There is a lot of fear that swirls around change.  Are you equipped to keep your employees informed?  How will you facilitate communication with a staff that is remote?  There are a number of considerations around communication that need to be discussed and laid out in a communication plan.  This is a key step in keeping everyone productive as fear is an enemy of productivity.  Frequent, honest and clear communication is the best way to quell the fear.

Be mindful of how your employees communicate up, down and through the organization today.  How much of it is face to face?  How will you facilitate that?  What processes and communication standards do you need to put in place to be sure nothing falls through the cracks?  At a minimum, every meeting should have a note-taker and a set of minutes should be produced to record all discussions.  This is as or even more true for informal groups of two or three as it is for a formal meeting.
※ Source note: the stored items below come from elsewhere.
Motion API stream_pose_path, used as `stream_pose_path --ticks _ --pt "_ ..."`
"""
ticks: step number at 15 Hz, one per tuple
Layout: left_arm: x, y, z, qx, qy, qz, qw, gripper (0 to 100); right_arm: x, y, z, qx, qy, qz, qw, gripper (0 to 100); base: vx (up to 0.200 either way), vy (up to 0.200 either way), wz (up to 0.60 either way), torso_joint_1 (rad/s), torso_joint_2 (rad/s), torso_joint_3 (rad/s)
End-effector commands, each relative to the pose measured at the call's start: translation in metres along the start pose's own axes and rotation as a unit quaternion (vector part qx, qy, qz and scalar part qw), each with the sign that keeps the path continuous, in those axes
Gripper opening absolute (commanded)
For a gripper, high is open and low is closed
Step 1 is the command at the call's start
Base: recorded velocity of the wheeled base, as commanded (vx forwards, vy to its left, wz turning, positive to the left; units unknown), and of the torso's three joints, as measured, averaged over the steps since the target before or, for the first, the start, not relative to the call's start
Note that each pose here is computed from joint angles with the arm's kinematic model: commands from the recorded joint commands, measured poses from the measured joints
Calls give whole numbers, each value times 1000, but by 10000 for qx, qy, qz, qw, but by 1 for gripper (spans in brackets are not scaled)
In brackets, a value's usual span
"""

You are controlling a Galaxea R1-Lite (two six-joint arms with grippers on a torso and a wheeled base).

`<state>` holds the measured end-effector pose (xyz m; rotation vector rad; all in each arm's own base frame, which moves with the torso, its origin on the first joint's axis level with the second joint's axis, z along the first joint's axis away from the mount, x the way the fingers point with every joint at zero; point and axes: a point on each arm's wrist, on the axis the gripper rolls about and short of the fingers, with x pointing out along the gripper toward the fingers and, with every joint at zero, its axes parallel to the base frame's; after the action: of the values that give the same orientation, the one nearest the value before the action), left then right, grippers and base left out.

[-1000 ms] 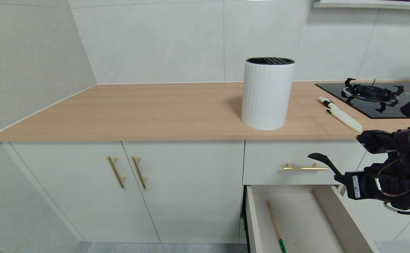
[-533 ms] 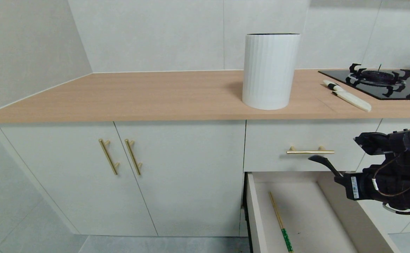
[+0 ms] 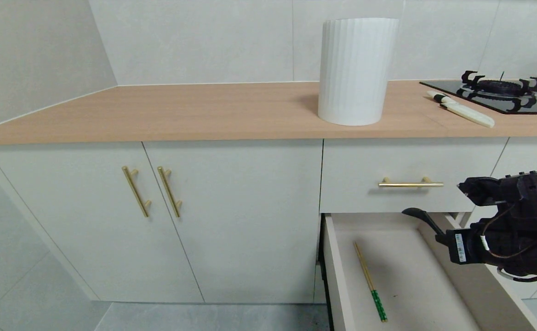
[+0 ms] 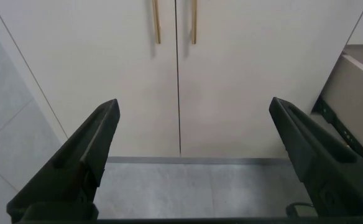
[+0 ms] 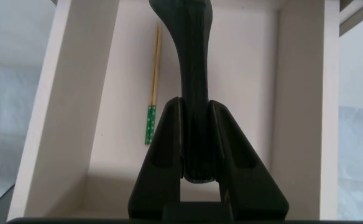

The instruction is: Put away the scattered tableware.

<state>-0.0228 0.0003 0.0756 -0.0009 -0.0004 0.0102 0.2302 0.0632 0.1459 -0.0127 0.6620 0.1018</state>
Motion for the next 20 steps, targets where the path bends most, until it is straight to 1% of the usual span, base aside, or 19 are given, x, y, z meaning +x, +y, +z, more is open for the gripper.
stream_pose_path --ticks 1,5,6,8,11,14,17,20 --pt "0 0 0 4 10 3 10000 100 3 0 -2 -27 71 -13 10000 0 0 0 0 0 0 0" --pt "0 0 0 4 10 3 10000 100 31 -2 -14 -121 578 -179 9981 0 0 0 0 0 0 0" --pt "0 0 0 -3 10 3 10000 100 42 -2 -18 -179 713 -385 9965 0 0 0 0 0 0 0" --pt "0 0 0 4 10 3 10000 100 63 0 -22 -165 780 -449 9958 0 0 0 0 0 0 0" --pt "0 0 0 4 2 3 10000 100 109 0 -46 -1 1131 -549 9921 0 0 0 0 0 0 0" --pt "0 0 0 -3 10 3 10000 100 138 1 -61 115 1047 -573 9928 0 0 0 0 0 0 0" --pt "0 0 0 -3 10 3 10000 100 158 1 -77 238 1173 -609 9909 0 0 0 0 0 0 0" --pt "0 0 0 -3 2 3 10000 100 179 1 -94 227 1123 -677 9911 0 0 0 0 0 0 0"
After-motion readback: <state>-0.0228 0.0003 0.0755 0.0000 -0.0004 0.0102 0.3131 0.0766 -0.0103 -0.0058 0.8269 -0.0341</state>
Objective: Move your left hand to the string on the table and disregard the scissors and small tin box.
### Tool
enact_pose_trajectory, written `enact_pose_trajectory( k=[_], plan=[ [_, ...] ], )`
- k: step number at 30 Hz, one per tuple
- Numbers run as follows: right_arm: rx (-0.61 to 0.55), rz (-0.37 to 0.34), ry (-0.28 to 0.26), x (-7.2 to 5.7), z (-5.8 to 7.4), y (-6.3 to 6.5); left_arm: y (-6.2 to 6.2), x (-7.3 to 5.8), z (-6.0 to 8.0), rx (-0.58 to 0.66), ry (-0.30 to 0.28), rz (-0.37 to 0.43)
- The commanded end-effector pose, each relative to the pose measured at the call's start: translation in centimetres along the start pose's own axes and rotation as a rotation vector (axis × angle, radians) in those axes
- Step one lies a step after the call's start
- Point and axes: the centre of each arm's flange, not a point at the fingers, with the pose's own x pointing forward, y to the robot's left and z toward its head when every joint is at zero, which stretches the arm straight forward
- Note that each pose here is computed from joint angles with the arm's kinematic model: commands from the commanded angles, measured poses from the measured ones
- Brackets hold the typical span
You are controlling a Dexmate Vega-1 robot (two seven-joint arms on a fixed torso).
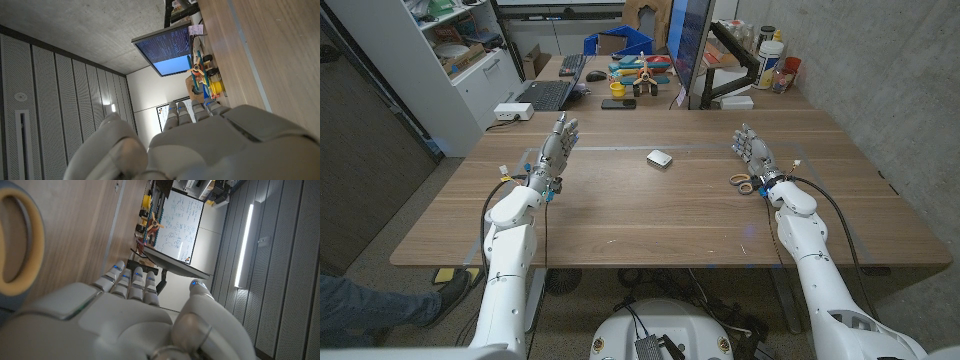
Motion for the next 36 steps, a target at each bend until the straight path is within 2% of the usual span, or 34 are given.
enact_pose_trajectory(
  k=[1, 19, 36],
  plan=[
    [-0.001, -0.002, -0.006, 0.2, 0.2, 0.2, 0.2, -0.6, 0.9, 0.018, -0.023, 0.006],
    [0.004, -0.005, -0.012, 0.1, 0.2, 0.0, 0.8, -1.5, 2.2, 0.061, -0.034, 0.026],
    [0.01, -0.009, -0.017, 0.4, 0.2, 0.1, 1.5, -1.8, 3.2, 0.08, -0.048, 0.036]
  ],
)
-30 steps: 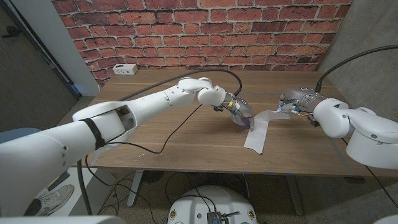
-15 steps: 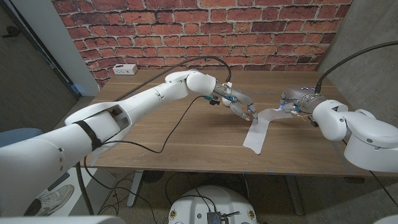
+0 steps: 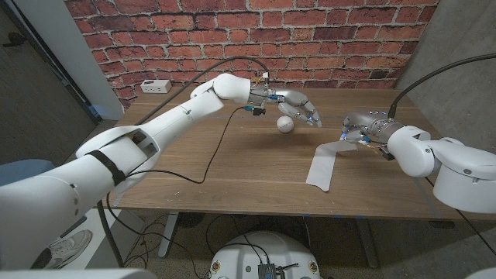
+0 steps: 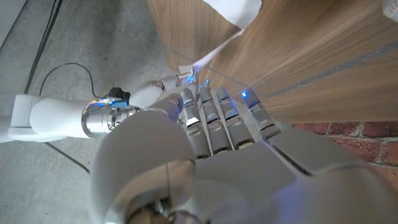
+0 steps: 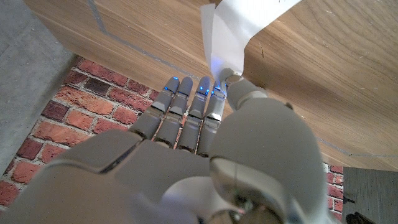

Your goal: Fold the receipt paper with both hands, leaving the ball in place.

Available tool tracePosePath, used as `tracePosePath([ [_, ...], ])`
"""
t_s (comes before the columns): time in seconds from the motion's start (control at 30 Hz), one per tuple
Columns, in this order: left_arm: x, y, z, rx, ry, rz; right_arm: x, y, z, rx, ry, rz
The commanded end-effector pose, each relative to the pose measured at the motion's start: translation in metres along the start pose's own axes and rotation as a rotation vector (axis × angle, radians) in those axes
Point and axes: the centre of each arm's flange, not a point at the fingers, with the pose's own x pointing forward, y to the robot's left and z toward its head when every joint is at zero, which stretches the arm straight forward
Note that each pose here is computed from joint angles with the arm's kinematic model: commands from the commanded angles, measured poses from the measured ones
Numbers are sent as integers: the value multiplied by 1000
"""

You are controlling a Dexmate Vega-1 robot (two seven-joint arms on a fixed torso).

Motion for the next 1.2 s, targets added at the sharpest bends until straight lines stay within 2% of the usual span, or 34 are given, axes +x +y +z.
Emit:
tracePosePath([
  [0.03,-40,23,-7,54,-37,351,5,14,20,38,-95,63],
  [0.2,-42,25,-9,57,-27,348,5,19,27,-15,-85,82],
  [0.33,-42,26,-12,47,-19,330,6,20,28,-46,-55,105],
  [0.7,-26,25,-27,8,36,221,9,16,19,-92,51,196],
  [0.83,-20,24,-33,-6,56,183,9,13,14,-70,64,222],
  [0.97,-15,24,-40,-22,68,170,7,10,9,-37,60,225],
  [1.2,-4,21,-47,-2,101,113,3,8,3,-15,70,167],
])
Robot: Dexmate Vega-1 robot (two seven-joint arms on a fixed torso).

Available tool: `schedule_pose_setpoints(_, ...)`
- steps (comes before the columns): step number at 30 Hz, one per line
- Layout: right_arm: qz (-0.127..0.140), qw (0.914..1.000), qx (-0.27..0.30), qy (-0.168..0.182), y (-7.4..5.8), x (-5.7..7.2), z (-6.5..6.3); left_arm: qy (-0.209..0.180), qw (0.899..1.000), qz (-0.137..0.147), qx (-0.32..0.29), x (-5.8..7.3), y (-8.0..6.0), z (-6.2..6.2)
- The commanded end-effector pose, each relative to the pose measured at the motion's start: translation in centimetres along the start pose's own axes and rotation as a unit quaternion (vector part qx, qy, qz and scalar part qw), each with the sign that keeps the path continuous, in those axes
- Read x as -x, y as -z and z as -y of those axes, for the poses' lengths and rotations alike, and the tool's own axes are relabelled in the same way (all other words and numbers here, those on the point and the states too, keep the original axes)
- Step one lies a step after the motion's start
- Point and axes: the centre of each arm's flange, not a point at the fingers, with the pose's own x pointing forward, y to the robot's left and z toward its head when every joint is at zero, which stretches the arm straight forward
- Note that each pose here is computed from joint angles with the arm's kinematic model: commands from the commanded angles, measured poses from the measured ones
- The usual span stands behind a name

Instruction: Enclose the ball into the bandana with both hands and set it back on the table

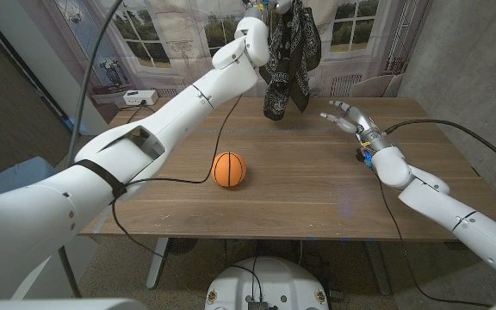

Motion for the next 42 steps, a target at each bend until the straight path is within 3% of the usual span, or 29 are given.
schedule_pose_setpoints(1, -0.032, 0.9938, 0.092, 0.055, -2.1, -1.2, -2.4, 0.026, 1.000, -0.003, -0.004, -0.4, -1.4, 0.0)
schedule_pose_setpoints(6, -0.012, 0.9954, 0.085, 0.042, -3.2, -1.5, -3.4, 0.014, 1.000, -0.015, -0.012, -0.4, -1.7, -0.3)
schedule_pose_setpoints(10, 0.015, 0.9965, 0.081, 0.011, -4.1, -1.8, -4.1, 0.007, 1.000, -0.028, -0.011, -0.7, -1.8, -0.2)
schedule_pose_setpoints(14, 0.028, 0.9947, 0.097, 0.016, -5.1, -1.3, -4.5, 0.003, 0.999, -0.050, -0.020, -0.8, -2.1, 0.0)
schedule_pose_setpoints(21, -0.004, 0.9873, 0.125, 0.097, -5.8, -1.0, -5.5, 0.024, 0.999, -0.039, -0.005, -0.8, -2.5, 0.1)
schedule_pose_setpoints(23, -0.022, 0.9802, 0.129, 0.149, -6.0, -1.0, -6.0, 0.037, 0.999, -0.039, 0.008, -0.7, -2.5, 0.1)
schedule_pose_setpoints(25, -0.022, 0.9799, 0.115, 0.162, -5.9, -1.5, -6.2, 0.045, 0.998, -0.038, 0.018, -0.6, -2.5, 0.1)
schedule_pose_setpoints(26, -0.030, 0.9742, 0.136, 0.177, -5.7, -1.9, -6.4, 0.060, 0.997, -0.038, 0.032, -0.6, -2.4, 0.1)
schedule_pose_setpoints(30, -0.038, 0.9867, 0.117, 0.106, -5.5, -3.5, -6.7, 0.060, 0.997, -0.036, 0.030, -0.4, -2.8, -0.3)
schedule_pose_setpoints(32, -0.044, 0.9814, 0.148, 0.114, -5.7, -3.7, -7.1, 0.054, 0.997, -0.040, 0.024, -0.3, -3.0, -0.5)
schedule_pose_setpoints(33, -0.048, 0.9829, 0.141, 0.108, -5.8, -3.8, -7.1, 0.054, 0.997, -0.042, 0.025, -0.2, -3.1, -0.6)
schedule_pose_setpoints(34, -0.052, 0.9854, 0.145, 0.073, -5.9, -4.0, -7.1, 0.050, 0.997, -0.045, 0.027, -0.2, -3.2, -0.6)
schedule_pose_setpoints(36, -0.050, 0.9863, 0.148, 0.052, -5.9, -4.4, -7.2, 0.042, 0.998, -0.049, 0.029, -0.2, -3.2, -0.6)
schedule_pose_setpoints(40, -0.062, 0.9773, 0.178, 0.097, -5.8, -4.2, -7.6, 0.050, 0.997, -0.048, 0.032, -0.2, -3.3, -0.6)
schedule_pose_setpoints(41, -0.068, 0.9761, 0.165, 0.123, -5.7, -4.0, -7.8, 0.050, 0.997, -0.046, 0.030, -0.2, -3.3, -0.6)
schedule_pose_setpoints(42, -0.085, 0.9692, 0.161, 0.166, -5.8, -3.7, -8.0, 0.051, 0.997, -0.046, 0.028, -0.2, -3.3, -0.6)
3.    GETTING THE WORK DONE

It will be challenging to get the work done when the people you are accustomed to working with are no longer sitting around you.  Things that are done routinely will become a bigger chore with different and perhaps more steps.  Employees may feel isolated or confused about how their duties need to change.  Some may feel overwhelmed by the change alone.  This is a time for managers to assess the goals and tasks in their department and how they will facilitate getting the work done with the least amount of disruption.  This is the time for managers to take an objective look at each employee’s strengths and weaknesses.  What will an employee need to thrive in a new and unknown environment?  Hold discussions with employees to gauge their comfort working at home.  Do they have a suitable environment? Or will they be sharing their space with a crying baby or a group of roommates?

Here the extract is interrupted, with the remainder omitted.